Activity: From the data below, return each line in which the string "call" is found.

=== Begin Enclosure ===

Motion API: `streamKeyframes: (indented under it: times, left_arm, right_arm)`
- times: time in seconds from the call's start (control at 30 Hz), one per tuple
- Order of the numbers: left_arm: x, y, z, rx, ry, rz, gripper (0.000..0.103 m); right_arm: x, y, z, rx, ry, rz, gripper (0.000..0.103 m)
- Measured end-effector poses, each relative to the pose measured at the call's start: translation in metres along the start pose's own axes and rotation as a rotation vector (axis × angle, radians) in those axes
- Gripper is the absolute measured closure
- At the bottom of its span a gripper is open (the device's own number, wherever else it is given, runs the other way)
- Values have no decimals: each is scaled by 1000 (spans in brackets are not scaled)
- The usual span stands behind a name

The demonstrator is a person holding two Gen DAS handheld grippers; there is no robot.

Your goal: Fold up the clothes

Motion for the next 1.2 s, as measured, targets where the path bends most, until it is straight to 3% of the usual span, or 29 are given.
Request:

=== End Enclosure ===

Result below:
- times: time in seconds from the call's start (control at 30 Hz), one per tuple
- Measured end-effector poses, each relative to the pose measured at the call's start: translation in metres along the start pose's own axes and rotation as a rotation vector (axis × angle, radians) in those axes

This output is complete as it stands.